Certificate is not trusted in terminal but works in firefox

I have my own webdav server and just installed new certificate with command sudo certbot --apache now I can log in with firefox and all works but in terminal mount Webdav command gives me this output:

/sbin/mount.davfs: the server certificate is not trusted
issuer: Let's Encrypt, US
subject: noipDomain.ddns.net
identity: myDomain.uk
fingerprint: ***************************************
You only should accept this certificate, if you can
verify the fingerprint! The server might be faked
or there might be a man-in-the-middle-attack.
Accept certificate for this session? [y,N]

how can I accept certificate permanently to be able to use .sh script for mounting.

The davfs package should be able to use the systems root certificate store to verify the certificate chain.

However, it seems the questionnaire you should have seen when opening a thread in the #Help section is gone. Maybe you didn't get it in the first place, maybe you've deleted it. In any case, it's required for getting the best help possible. Please answer all the questions to the best of your knowledge:


Please fill out the fields below so we can help you better. Note: you must provide your domain name to get help. Domain names for issued certificates are all made public in Certificate Transparency logs (e.g. crt.sh | example.com), so withholding your domain name here does not increase secrecy, but only makes it harder for us to provide help.

My domain is:

I ran this command:

It produced this output:

My web server is (include version):

The operating system my web server runs on is (include version):

My hosting provider, if applicable, is:

I can login to a root shell on my machine (yes or no, or I don't know):

I'm using a control panel to manage my site (no, or provide the name and version of the control panel):

The version of my client is (e.g. output of certbot --version or certbot-auto --version if you're using Certbot):

My domain is:
fairlab.uk
I ran this command:
mount Webdav
It produced this output:
/sbin/mount.davfs: the server certificate is not trusted
issuer: Let's Encrypt, US
subject: noipDomain.ddns.net
identity: myDomain.uk
fingerprint: ***************************************
You only should accept this certificate, if you can
verify the fingerprint! The server might be faked
or there might be a man-in-the-middle-attack.
Accept certificate for this session? [y,N]
My web server is (include version):
Apache/2.4.29 (Ubuntu)
The operating system my web server runs on is (include version):
Ubuntu 20.04.2
My hosting provider, if applicable, is:

I can login to a root shell on my machine (yes or no, or I don't know):
yes
I'm using a control panel to manage my site (no, or provide the name and version of the control panel):
no
The version of my client is (e.g. output of certbot --version or certbot-auto --version if you're using Certbot):
certbot 0.27.0

(I should have added that earlier too:) And what's the operating system of your client host?

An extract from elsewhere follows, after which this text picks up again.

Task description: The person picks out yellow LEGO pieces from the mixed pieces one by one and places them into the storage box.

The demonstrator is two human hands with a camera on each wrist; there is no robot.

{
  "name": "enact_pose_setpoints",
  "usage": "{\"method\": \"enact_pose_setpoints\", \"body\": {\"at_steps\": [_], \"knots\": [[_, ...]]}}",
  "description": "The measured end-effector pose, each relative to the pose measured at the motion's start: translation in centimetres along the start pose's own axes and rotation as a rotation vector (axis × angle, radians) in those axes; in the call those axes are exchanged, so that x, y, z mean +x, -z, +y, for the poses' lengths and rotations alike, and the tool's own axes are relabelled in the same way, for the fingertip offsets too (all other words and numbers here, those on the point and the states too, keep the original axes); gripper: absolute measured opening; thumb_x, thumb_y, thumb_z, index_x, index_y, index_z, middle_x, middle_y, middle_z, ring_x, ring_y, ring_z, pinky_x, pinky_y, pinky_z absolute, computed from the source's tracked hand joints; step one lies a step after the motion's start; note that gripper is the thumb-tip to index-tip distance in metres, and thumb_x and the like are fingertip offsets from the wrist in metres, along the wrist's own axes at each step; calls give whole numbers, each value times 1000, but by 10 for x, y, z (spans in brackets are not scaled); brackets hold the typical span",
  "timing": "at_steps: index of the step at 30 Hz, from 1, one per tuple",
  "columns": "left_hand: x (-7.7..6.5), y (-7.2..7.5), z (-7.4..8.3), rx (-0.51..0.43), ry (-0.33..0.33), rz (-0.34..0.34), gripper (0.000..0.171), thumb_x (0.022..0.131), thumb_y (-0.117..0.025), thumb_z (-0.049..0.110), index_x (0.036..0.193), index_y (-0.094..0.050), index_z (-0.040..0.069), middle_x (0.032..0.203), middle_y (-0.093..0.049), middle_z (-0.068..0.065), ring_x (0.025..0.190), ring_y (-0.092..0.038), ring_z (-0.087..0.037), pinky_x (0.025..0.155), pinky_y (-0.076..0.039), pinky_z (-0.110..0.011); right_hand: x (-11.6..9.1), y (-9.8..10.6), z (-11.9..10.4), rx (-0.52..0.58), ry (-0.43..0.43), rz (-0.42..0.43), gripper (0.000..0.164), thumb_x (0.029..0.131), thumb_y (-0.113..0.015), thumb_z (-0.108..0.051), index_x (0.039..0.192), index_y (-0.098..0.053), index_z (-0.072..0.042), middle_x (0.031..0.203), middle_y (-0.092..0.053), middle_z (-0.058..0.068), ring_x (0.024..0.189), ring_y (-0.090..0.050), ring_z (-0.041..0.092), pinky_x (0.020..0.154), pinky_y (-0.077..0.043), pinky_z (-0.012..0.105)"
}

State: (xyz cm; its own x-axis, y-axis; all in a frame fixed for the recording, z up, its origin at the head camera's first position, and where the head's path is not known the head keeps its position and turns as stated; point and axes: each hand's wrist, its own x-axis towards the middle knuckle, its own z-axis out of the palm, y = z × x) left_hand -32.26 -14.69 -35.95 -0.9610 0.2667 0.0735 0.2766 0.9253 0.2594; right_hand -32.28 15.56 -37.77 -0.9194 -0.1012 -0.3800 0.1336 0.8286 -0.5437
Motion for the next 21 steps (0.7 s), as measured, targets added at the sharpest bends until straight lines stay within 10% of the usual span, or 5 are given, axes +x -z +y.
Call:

I.e., the host on which you're trying to mount the WebDAV from?

Also, I'm not getting your error?:

osiris@erazer ~ $ sudo mount -t davfs https://fairlabwebdav.ddns.net/ /mnt/tmp/
Please enter the username to authenticate with server
https://fairlabwebdav.ddns.net/ or hit enter for none.
  Username: test
Please enter the password to authenticate user test with server
https://fairlabwebdav.ddns.net/ or hit enter for none.
  Password:  
/sbin/mount.davfs: Mounting failed.
Could not authenticate to server: rejected Digest challenge
osiris@erazer ~ $ 

I think your client host doesn't have the correct certificate root store installed.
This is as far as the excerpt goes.